Я переждал в их имении зиму, а когда потеплело, решил отправиться в путь. Елена и Рудольф уговаривали меня остаться, а если мне совестно на их попечении жить, работу по хозяйству поручат. Ох, какое великое предложение было. Воистину, милостив Господь. Наверное, Он простил меня. И матушка простила. Но я не мог. Не мог из-за Елены. Совсем моё сердце страдало. Более того, знал я, что она испытывает то же, хотя держалась со мной Елена, не нарушая этикета. Сердце подсказало мне, что, коли останусь я, быть беде. Большой беде, которая разрушит её лёгкое бытие. А её счастье для меня было, да и есть, превыше всего.

Вечером, перед моим уходом, а отправлялся я с рассветом, Елена пришла проститься. Села далеко, в другом краю комнаты. Перед тем, как заговорить, долго гладила парчу своих юбок, волновалась. Ткань мягко так шелестела, а я покорно ждал. Ждал и внимал шелесту её дорогих одежд и тёплому потрескиванию свечей. Прощайте, после долгого молчания прошептала она. Её голос мучал моё сердце, искушал остаться. Спасибо Господи, что дал мне сил выдержать испытание твоё. Прощайте, ответил я. Храни Вас Бог, прекрасная Елена. Далее мы вновь молчали, пока шуршание её платья и скрип двери не возвестили о том, что я её более не услышу. И в этом молчании было столько слов, столько чувства, что, когда она ушла, я не сдержал сердца своего и заплакал. Всю ночь перед уходом я плакал и молился, плакал и молился. А с рассветом я покинул их имение. Покинул навсегда.

 

Господи, знать бы, что сталось с ней. Обрела ли подлинно счастье, как говорила мне? Надеюсь, что обрела. Наверное, сейчас она сидит у своего камина в окружении прекрасных внуков и рассказывает им сказки. Сказки о странствиях одного калеки, образ которого всю жизнь носит в своём сердце. Наверное, она даже не помнит моего лица. Интересно, помнит ли голос?

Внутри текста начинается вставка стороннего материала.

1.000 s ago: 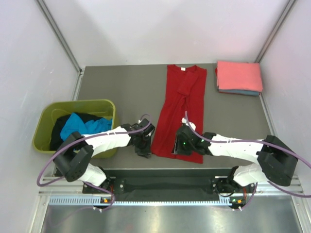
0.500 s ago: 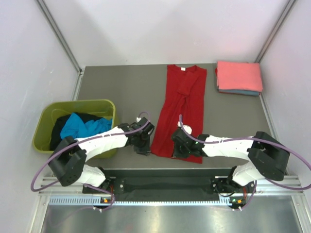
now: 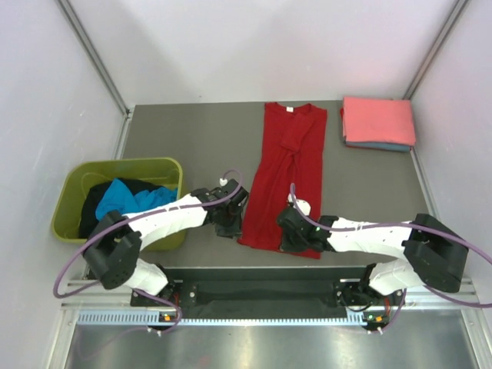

Останавливаюсь передохнуть и вытереть слёзы. Там, где они текли, чувствуются холодные дорожки. Руки трясутся. Опираясь на палку, достаю из кармана платок. Лён грубый, шершавый. Ветер сделался сильнее и тоскливее, будто торопит меня. И запах такой холодный у воздуха: день стал убывать. Чувствую ещё солнечные лучи, но они уже не такие явные. Спасибо, Господи, за мой последний день. День, полный воспоминаний и тёплого солнца. Как же хорошо, Господи. Как же хорошо.

Иду медленно. Трава под ногами колючая, скрежещет. Уже сухой сделалась. И запах у неё такой полный, томный, как у сена. Но среди этого запаха можно уловить и сладкий аромат полевых цветов. Цветёт поле ещё, да. Эти цветы редкие, но они есть. Если прислушаться, то можно различить, как они дрожат на ветру. Легонько так, трепещут. И птицы поют, звонко так, но грустно. Провожают меня вместе с солнышком.

Ох… Нога болит, заваливаюсь на ходовую палку. Палка при каждом шаге проваливается в землю, в сухую землю. Давно дождей благодатных не было, ох давно, Господи.

Голос ветра становится полнее, и я прислушиваюсь. Лес шумит совсем уж близко. Песня его – как хор голосов ангелов – слышна отовсюду. Укрывает всё вокруг, словно покрывало. Оно мне, Господи, и надобно, покрывало-то. Покрывало для моей свадьбы с вечностью. Для восхождения в Твой чертог. Во Дворец Нетленный.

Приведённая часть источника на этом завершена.